▶ [WHAT YOU WILL DO] Among the lines of the entries below, count those containing the word "brackets" and answer with the number only.

[Dataset excerpts]
▬▬▬

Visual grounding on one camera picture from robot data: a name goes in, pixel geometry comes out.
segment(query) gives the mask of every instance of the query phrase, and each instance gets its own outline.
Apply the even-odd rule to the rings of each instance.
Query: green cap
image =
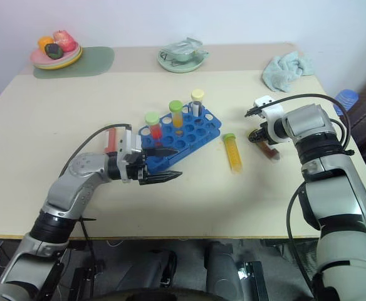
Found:
[[[225,134],[225,135],[223,136],[223,141],[226,141],[226,140],[228,140],[228,139],[229,139],[229,138],[231,138],[231,137],[236,138],[236,136],[235,136],[233,133]]]
[[[169,103],[171,112],[180,112],[183,109],[183,103],[180,100],[173,100]]]
[[[145,114],[145,122],[151,126],[159,123],[159,114],[157,112],[148,112]]]

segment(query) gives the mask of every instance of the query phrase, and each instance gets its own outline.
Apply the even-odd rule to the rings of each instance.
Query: yellow cap
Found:
[[[203,98],[204,98],[204,91],[202,91],[201,89],[195,89],[191,92],[191,99],[193,100],[193,102],[195,101],[201,102]]]

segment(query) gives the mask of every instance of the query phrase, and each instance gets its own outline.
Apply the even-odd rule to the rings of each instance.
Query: blue test tube rack
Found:
[[[176,162],[179,162],[221,134],[219,128],[222,122],[204,106],[202,107],[201,116],[193,116],[191,103],[183,106],[182,114],[183,127],[180,129],[173,126],[172,115],[170,113],[160,118],[162,129],[161,140],[154,140],[152,138],[149,134],[148,126],[142,127],[139,130],[143,148],[162,145],[173,147],[179,151],[177,154],[169,157],[148,157],[147,167],[151,174],[168,169]]]

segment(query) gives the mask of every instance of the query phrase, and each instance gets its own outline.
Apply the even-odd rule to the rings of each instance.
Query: plate
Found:
[[[59,64],[56,65],[34,65],[36,68],[44,69],[44,70],[55,70],[67,67],[71,64],[73,64],[76,60],[78,60],[81,57],[81,54],[83,53],[83,48],[79,47],[80,51],[73,57],[71,57],[69,60],[62,61]]]
[[[158,52],[158,63],[166,70],[174,73],[186,73],[193,71],[201,66],[205,57],[203,55],[196,55],[189,61],[179,62],[176,60],[169,60],[164,51]]]
[[[39,66],[53,66],[53,65],[59,65],[62,64],[65,61],[68,61],[70,58],[73,58],[80,52],[80,45],[77,44],[76,49],[73,51],[68,51],[63,53],[63,56],[61,58],[58,58],[57,60],[52,60],[48,55],[44,54],[40,49],[34,50],[30,54],[30,61],[34,65]]]

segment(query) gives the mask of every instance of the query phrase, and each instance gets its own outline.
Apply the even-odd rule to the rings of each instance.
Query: tube with yellow liquid
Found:
[[[172,113],[172,123],[173,126],[177,129],[176,135],[178,137],[183,136],[183,131],[181,127],[183,127],[183,103],[180,100],[173,100],[169,103],[169,110]]]
[[[243,166],[241,164],[238,146],[236,145],[236,136],[232,133],[226,134],[223,136],[223,141],[225,143],[227,157],[229,158],[232,172],[241,172]]]

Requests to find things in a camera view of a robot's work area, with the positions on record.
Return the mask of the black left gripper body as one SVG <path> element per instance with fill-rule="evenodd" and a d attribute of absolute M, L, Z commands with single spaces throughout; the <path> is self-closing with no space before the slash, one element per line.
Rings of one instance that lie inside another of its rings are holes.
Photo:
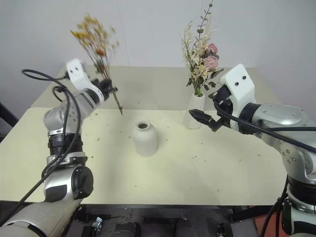
<path fill-rule="evenodd" d="M 96 86 L 103 94 L 104 100 L 107 100 L 112 93 L 112 81 L 108 79 L 94 79 L 92 84 Z"/>

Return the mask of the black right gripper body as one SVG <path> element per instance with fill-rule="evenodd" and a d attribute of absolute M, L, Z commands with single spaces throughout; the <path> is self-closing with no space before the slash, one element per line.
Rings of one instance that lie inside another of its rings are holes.
<path fill-rule="evenodd" d="M 226 100 L 220 100 L 220 99 L 215 99 L 214 100 L 215 109 L 217 110 L 217 115 L 220 117 L 219 120 L 216 121 L 215 123 L 215 128 L 220 128 L 221 126 L 225 126 L 227 128 L 230 128 L 230 119 L 222 115 L 218 109 L 228 113 L 229 115 L 232 114 L 233 111 L 233 104 L 230 99 Z"/>

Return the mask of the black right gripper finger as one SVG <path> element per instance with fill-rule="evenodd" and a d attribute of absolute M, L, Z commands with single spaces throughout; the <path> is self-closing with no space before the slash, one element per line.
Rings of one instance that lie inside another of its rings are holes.
<path fill-rule="evenodd" d="M 209 98 L 213 101 L 225 101 L 230 96 L 230 90 L 226 85 L 221 86 L 217 91 L 209 94 Z"/>
<path fill-rule="evenodd" d="M 223 120 L 215 120 L 211 115 L 198 109 L 189 110 L 189 114 L 199 123 L 207 125 L 213 132 L 216 132 L 222 125 Z"/>

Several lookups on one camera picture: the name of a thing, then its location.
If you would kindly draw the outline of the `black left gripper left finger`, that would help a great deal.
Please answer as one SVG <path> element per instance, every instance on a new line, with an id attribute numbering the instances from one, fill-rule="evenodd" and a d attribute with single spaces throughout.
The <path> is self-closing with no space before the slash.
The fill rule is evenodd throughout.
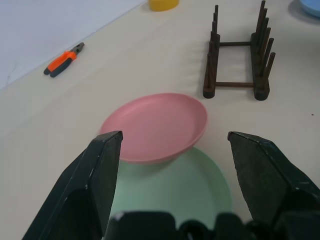
<path id="1" fill-rule="evenodd" d="M 61 173 L 25 240 L 101 240 L 114 200 L 123 133 L 96 136 Z"/>

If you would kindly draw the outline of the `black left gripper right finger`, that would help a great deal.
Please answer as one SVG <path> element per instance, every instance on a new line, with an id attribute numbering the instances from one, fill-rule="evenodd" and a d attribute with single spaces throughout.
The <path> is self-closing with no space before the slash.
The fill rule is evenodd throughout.
<path id="1" fill-rule="evenodd" d="M 238 183 L 252 218 L 271 226 L 291 211 L 319 211 L 320 189 L 268 139 L 231 131 Z"/>

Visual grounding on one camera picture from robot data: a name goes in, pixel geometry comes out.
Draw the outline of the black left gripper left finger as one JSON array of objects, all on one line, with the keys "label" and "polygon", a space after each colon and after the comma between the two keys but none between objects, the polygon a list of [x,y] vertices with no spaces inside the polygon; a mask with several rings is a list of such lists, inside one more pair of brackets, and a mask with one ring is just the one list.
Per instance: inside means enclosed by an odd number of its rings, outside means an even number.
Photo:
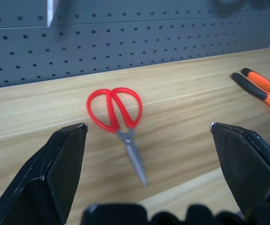
[{"label": "black left gripper left finger", "polygon": [[0,197],[0,225],[64,225],[78,187],[88,125],[55,131]]}]

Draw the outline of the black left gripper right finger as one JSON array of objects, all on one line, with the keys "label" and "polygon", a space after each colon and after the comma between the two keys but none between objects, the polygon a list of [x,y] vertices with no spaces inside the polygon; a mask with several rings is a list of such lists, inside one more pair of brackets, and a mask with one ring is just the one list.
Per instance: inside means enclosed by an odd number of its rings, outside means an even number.
[{"label": "black left gripper right finger", "polygon": [[270,203],[270,146],[255,131],[213,122],[210,125],[220,166],[243,214]]}]

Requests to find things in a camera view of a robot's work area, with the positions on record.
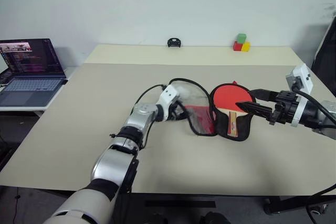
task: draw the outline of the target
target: yellow block
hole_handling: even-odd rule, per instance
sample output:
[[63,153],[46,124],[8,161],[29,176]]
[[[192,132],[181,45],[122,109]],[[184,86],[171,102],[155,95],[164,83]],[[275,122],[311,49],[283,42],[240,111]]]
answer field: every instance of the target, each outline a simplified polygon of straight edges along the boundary
[[242,46],[242,52],[248,52],[250,50],[250,42],[245,42]]

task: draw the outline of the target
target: laptop screen
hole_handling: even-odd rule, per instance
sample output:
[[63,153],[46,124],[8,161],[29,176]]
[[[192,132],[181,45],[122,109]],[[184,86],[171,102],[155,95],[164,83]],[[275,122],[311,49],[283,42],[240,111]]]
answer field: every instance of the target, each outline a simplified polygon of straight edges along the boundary
[[50,39],[0,40],[0,53],[16,76],[64,76]]

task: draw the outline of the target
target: laptop touchpad
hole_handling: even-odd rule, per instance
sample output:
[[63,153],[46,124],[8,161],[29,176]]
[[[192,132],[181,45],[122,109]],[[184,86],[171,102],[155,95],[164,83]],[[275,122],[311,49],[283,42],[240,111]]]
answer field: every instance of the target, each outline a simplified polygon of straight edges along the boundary
[[20,106],[25,104],[33,94],[33,92],[11,92],[0,104],[5,106]]

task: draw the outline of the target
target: laptop
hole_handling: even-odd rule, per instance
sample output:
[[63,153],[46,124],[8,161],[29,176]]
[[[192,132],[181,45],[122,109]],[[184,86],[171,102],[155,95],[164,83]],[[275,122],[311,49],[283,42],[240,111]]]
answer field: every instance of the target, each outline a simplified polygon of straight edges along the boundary
[[50,39],[0,40],[0,54],[13,73],[0,92],[0,106],[43,107],[66,83]]

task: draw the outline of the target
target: red block
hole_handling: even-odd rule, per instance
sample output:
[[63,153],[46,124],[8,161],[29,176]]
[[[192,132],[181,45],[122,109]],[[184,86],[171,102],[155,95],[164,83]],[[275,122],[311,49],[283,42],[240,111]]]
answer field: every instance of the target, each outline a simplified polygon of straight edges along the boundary
[[237,41],[235,41],[235,43],[233,44],[233,51],[241,51],[242,47],[243,47],[243,44],[239,44],[237,43]]

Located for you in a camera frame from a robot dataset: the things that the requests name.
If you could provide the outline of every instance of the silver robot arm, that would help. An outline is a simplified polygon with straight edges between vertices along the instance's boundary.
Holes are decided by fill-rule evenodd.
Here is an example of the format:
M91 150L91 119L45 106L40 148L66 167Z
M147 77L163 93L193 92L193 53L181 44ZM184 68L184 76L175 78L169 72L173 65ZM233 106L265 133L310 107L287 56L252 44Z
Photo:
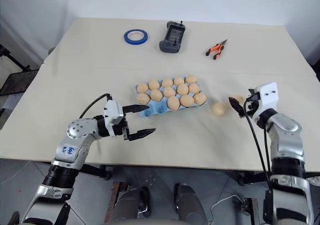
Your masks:
M70 199L73 185L84 165L93 141L103 137L123 135L125 140L146 137L156 129L144 129L130 134L126 113L136 113L148 109L145 105L122 107L107 94L103 115L92 119L79 118L72 121L66 130L63 141L58 145L48 174L39 185L22 221L23 223L66 224L70 206L65 202Z
M264 220L272 224L313 225L314 215L309 182L305 176L305 156L300 137L301 125L277 112L278 88L275 82L249 89L247 114L271 139L271 191L266 192ZM245 116L238 101L230 97L232 107Z

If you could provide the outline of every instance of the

▬▬▬

▶ [SOLVED PROBLEM] 2